Aim of the exercise. Among the records that follow, how many lines include the string "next"? Only the number is wanted.
··· Dataset ···
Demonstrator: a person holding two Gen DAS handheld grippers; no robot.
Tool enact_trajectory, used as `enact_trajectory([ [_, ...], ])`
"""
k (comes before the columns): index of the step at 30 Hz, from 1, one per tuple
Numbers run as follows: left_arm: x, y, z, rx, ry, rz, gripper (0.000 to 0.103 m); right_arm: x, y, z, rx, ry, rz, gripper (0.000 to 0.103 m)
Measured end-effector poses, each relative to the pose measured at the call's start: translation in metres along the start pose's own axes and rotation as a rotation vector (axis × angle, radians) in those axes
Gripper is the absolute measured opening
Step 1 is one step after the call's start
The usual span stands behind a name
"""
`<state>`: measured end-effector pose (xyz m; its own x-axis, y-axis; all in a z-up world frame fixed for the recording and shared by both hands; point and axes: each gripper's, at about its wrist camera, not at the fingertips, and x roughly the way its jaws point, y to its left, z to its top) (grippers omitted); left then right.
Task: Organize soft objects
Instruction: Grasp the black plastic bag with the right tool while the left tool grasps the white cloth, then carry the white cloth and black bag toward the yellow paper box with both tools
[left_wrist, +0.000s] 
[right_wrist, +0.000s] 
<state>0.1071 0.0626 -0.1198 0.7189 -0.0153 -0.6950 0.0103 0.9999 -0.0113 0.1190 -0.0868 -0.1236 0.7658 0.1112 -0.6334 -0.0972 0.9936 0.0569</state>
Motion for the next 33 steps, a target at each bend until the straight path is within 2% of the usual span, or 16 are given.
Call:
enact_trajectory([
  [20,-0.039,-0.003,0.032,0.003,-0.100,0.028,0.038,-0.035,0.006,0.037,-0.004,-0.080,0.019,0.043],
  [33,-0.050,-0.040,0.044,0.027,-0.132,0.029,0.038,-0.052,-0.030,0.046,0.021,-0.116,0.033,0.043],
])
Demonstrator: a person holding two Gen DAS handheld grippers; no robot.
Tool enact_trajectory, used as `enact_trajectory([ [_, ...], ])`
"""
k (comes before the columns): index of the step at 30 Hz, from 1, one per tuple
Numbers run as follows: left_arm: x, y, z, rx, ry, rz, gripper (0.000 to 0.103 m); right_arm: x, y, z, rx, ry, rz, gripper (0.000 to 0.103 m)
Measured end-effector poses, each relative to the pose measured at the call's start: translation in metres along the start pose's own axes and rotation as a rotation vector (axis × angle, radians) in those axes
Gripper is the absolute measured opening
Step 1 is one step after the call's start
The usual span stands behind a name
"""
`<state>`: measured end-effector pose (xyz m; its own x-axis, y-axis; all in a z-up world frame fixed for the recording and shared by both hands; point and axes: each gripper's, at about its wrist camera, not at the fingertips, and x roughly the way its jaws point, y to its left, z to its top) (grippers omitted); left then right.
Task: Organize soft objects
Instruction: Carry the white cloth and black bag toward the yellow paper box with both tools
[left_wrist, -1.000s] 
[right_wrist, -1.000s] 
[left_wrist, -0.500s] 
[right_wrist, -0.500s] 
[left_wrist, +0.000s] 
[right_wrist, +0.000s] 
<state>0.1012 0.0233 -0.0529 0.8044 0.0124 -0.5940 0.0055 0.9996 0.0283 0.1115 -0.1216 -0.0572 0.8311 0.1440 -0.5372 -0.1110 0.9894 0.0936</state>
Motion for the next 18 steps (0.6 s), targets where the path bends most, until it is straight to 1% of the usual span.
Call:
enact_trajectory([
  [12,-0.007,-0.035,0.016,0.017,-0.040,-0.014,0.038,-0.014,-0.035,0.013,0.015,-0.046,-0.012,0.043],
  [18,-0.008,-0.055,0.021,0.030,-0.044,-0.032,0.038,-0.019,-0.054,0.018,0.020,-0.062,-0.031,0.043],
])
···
Your solution. 2